Timber and other building materials, clothing, and food, it was all burned or spoiled or left to rot or thrown into the sea—anything so that we didn’t get it. This made the Americans cross at the British. They wanted to shoot Mr. Gill [a British authority] once because he stopped us from taking the food. We used to hide and wait for them to throw away this food—like new tins of bacon and sausage. New ones, new clothes. Then his police would report us. Sometimes the Americans would just put things outside their tents meaning for us to take them.[15]

The Solomon Island narratives concur: the Americans tried to leave pots, pans, guns, and timber to the locals, but the booty was confiscated by the British. Islanders who took anything, even scrap slated for destruction, were severely punished.

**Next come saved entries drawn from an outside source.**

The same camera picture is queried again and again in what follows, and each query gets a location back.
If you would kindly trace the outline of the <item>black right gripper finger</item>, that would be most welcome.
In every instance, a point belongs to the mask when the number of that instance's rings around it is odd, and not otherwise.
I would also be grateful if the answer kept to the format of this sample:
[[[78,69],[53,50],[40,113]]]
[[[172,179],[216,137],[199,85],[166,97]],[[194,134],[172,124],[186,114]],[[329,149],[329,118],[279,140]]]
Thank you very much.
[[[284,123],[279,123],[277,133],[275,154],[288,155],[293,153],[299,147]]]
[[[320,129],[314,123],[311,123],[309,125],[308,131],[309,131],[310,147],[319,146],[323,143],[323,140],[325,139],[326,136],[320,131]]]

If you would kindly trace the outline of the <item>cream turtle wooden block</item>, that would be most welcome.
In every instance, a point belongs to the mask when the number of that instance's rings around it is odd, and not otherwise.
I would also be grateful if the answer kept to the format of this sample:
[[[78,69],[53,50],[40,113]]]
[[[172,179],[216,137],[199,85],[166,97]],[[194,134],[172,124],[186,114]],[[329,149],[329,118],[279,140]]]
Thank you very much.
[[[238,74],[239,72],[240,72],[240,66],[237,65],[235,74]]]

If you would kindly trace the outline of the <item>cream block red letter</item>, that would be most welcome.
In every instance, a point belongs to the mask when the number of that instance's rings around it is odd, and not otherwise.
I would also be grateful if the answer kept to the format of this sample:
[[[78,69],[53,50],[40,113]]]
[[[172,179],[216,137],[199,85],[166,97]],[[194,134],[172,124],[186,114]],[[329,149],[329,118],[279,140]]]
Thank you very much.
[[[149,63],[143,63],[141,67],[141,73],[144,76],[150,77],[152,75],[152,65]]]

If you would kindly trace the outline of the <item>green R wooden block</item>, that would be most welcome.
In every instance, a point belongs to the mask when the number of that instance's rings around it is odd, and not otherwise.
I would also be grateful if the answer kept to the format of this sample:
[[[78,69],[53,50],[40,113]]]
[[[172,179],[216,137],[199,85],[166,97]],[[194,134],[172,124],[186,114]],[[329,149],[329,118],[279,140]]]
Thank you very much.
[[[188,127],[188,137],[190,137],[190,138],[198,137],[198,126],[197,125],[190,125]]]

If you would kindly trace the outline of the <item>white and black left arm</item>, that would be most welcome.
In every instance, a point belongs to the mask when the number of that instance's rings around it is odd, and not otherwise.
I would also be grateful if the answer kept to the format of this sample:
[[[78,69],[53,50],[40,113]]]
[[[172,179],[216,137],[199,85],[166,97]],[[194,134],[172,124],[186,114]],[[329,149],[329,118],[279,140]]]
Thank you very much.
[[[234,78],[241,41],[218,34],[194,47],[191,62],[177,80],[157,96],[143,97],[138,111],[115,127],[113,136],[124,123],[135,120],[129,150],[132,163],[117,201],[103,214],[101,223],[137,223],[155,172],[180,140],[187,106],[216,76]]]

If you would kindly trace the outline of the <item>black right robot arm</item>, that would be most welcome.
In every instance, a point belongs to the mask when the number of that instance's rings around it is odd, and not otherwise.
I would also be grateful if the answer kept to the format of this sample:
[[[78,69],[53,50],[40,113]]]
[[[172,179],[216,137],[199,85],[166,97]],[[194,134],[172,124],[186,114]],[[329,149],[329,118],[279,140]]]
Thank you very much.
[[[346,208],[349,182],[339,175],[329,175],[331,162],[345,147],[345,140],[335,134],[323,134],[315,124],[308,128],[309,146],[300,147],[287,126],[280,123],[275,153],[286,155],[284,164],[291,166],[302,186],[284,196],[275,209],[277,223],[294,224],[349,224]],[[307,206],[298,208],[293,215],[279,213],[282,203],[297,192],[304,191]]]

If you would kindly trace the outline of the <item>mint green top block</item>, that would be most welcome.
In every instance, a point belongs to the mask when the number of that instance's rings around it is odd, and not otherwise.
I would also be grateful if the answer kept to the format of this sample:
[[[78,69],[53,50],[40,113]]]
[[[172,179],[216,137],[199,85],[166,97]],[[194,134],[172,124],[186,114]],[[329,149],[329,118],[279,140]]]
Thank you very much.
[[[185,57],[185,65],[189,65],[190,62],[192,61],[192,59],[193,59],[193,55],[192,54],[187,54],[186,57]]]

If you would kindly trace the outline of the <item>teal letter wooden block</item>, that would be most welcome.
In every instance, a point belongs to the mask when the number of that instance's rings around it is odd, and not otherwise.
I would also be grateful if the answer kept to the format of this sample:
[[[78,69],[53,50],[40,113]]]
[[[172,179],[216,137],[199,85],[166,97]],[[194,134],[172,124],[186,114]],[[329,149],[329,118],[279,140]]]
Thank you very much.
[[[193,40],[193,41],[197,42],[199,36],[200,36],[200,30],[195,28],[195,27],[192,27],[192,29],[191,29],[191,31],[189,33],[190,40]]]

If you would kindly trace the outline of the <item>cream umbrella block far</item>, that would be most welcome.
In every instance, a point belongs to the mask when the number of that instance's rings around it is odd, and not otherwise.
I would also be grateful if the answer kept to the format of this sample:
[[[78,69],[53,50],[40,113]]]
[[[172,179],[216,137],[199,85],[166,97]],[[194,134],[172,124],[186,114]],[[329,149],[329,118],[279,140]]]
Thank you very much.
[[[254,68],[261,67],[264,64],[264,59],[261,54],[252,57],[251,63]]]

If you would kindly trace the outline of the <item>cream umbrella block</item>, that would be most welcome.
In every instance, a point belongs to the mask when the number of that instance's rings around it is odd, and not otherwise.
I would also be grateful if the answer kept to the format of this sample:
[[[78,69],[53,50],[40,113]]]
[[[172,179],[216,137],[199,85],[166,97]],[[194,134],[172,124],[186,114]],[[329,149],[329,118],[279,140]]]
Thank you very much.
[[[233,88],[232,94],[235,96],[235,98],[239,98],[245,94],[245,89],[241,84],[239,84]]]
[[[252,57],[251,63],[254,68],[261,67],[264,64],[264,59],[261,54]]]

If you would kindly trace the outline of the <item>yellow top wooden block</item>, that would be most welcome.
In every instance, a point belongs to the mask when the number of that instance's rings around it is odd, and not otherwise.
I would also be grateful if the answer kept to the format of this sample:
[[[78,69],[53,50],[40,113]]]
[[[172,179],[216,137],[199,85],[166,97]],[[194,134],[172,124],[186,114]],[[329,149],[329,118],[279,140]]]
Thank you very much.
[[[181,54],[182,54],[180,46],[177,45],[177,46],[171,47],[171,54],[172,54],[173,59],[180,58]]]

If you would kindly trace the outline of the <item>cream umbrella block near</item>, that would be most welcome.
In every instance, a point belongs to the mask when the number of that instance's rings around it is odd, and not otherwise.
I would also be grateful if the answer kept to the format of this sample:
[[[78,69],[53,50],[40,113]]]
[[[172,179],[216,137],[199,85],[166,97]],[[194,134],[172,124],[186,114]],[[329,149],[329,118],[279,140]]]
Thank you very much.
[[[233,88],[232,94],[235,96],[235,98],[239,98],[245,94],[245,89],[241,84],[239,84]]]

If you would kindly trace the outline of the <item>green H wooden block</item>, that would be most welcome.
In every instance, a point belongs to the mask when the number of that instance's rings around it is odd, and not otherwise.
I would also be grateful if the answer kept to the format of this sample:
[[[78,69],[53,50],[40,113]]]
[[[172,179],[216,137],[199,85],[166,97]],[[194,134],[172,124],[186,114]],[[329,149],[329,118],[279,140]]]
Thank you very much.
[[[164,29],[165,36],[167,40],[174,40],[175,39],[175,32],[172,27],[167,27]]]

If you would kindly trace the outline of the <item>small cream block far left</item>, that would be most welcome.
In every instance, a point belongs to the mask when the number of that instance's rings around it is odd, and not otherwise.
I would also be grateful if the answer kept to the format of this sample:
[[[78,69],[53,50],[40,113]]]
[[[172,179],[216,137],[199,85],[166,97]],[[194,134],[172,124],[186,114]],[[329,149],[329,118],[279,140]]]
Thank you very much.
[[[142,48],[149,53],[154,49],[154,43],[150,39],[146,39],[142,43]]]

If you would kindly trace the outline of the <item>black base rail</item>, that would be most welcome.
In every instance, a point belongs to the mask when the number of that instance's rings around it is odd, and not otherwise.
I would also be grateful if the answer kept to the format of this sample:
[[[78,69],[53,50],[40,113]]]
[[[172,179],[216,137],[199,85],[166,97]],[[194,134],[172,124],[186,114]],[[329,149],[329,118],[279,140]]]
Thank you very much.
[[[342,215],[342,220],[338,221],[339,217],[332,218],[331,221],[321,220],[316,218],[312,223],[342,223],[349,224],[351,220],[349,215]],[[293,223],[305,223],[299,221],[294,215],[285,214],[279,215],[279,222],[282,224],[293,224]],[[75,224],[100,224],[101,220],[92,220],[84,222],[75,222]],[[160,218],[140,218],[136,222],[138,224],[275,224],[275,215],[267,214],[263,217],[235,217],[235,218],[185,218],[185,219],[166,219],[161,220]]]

The colonial politics at play in the Solomon Islands were also active in Vanuatu. The Franco-British interest in protecting the status quo was continually at odds with the behavior of the Americans. In order to build their bases as quickly as possible, the US military conscripted island natives for three-month labor stints. Conflicts of interest arose between the Condominium—who wanted to “maintain pre-war relations of colonial domination” and also keep a labor reserve for local business, plantation, and domestic needs—and the US military, who needed large numbers of recruits healthy enough to work arduous hours.[16] Tensions were exacerbated by the Americans’ low opinion of Condominium administrators, whom they judged incompetent. The joint government structure had created an inefficient bureaucracy, including two separate police forces and a complex judicial system presided over by a neutral judge appointed by the king of Spain.[17] Initially, the Condominium had supervisory duties for the Vanuatu laborers, but the US military quickly took over, disgusted by the camps’ poor-quality food and inadequate sanitation. GIs poked fun at ceremonial practices that seemed to demonstrate colonial impotence; Solomon islanders carried Franco-British officials bodily over water, for example, and the Americans scoffed.

Underwater at Million Dollar Point. Photos Jean-Claude Tranape.

Soldiers were thus disinclined to follow the colonial government’s strict rules on how and when the Americans were to interact with the ni-Vanuatu. The military supplied material luxuries to the people that the Condominium had outlawed, including cigarettes, alcohol, penicillin, dishware, and tinned meat. Other interventions were inadvertent; anthropologists Lamont Lindstrom and Geoffrey M. White suggest that Americans’ casual use of the term “brother” fostered notions of American /ni-Vanuatu kinship.[18] Ni-Vanuatu placed high cultural value on the exchange of food, and wartime labor corps who ate in mess halls with American GIs regarded the experience very seriously. The ni-Vanuatu apparently construed their relationship with the Americans as one of equal exchange: They gave their labor to help the Americans win the war, and received material goods and friendship in return.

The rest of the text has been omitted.